Beyond confusion matrix: learning from multiple annotators with awareness of instance features

Learning from multiple annotators aims to induce a high-quality classifier from training instances, where each of them is associated with a set of observed labels provided by multiple annotators under the impact of their varying abilities and own biases. When modeling the probability transition process from latent true labels to observed labels, most existing methods adopt class-level confusion matrices of annotators which assume that observed labels do not depend on the instance features and are just determined by the true labels. However, in practice the labeling process of annotators is impacted not only by the correlation between classes but also by the content of instances. Thus using only class-level confusion matrices to characterize the probability transition process may limit the performance that the classifier can achieve. In this work, we propose the noise transition matrix, that incorporates the impact of instance features on annotators' performance based on confusion matrices. Furthermore, we propose a simple and effective learning framework, which consists of a classifier module and a noise transition matrix module in a unified neural network architecture.

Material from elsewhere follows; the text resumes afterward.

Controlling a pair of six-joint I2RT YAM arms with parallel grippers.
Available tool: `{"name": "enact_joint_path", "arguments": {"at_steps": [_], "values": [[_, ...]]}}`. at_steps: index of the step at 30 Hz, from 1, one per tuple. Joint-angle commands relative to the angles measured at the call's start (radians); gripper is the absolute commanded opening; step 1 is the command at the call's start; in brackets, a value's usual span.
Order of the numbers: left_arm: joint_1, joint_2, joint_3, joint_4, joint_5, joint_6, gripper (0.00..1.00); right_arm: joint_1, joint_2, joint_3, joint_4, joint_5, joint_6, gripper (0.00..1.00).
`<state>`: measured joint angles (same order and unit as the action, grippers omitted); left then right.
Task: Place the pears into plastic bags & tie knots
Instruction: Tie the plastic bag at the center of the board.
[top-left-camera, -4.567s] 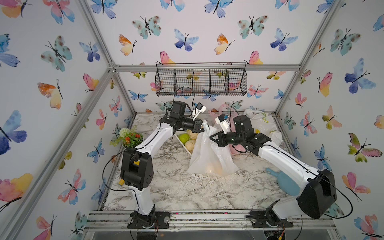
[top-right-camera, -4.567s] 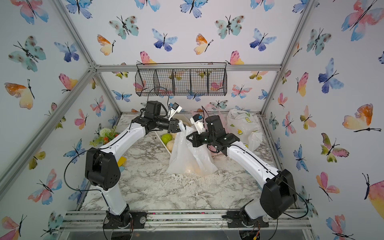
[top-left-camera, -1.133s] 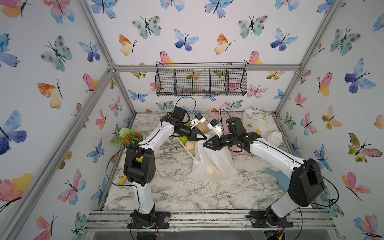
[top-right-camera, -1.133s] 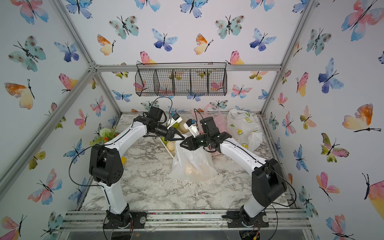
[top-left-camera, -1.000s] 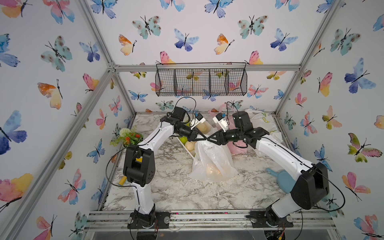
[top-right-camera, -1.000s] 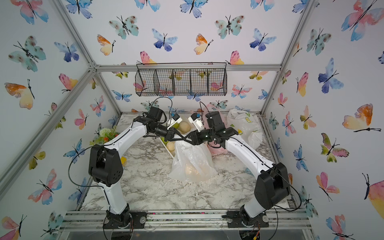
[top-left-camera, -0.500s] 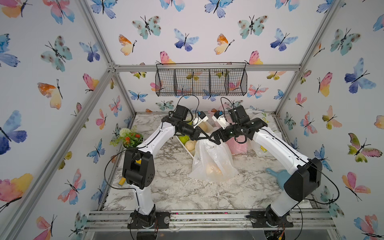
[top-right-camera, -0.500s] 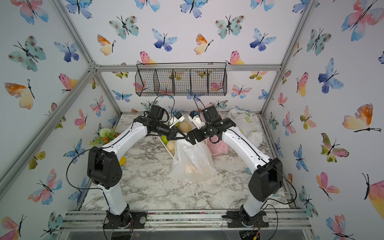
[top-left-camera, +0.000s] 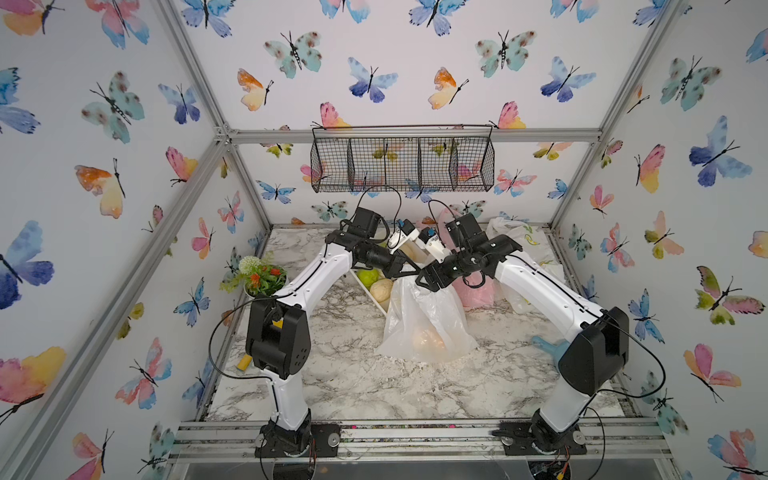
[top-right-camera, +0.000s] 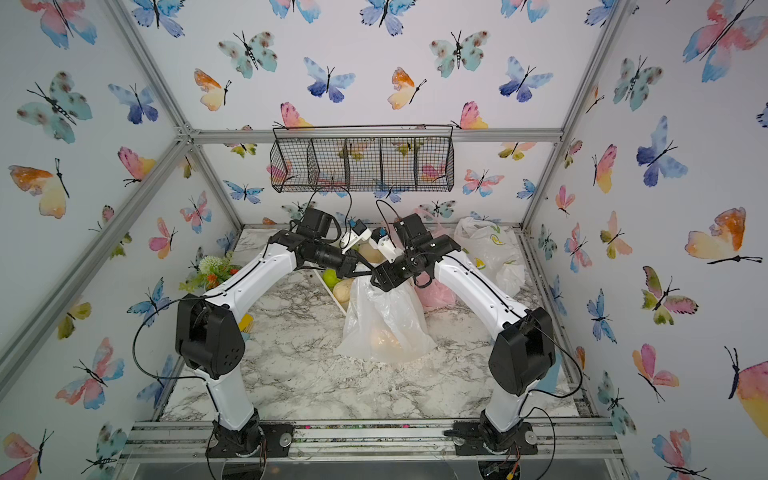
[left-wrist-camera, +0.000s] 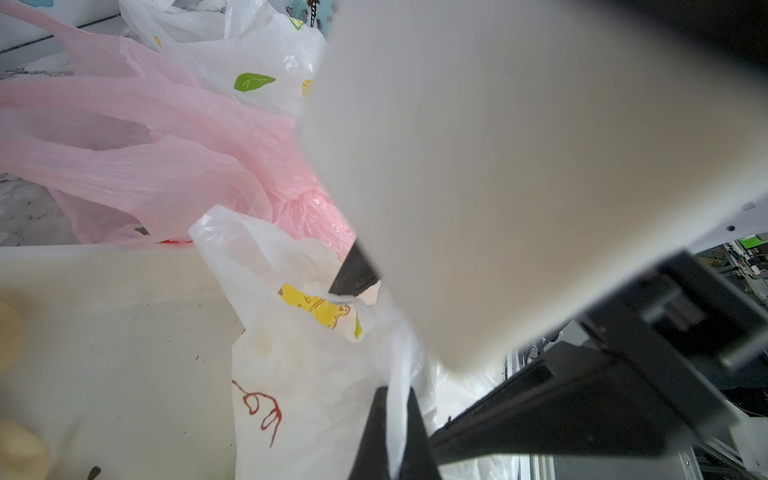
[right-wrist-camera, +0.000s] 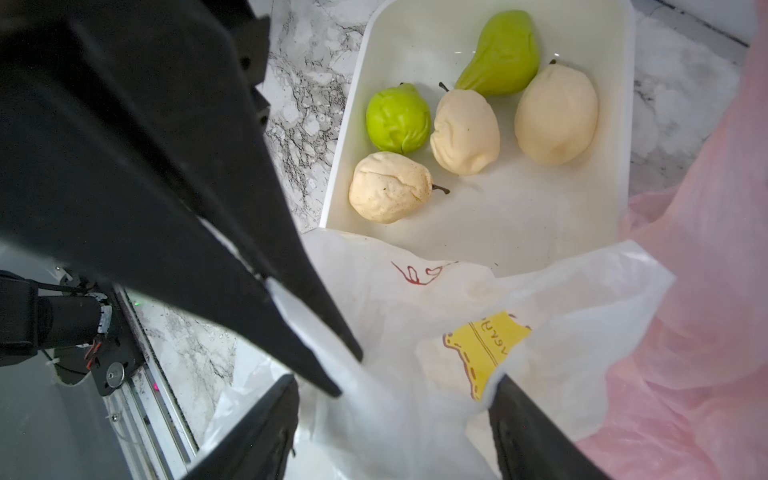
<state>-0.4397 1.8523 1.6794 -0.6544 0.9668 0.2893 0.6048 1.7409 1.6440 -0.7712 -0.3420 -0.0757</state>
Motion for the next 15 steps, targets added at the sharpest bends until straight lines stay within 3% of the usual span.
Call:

Experimental results on synthetic and real datasets demonstrate the noise transition matrix is better than the confusion matrix for modeling multiple annotators and the superiority of our method in comparison with state-of-the-art methods.

Automated summary

Learning from multiple annotators is important for inducing a high-quality classifier. Existing methods often use class-level confusion matrices to model the probability transition process from true labels to observed labels, but ignore the impact of instance features on annotators' performance. In this work, we propose a noise transition matrix that incorporates this impact and a learning framework that outperforms state-of-the-art methods.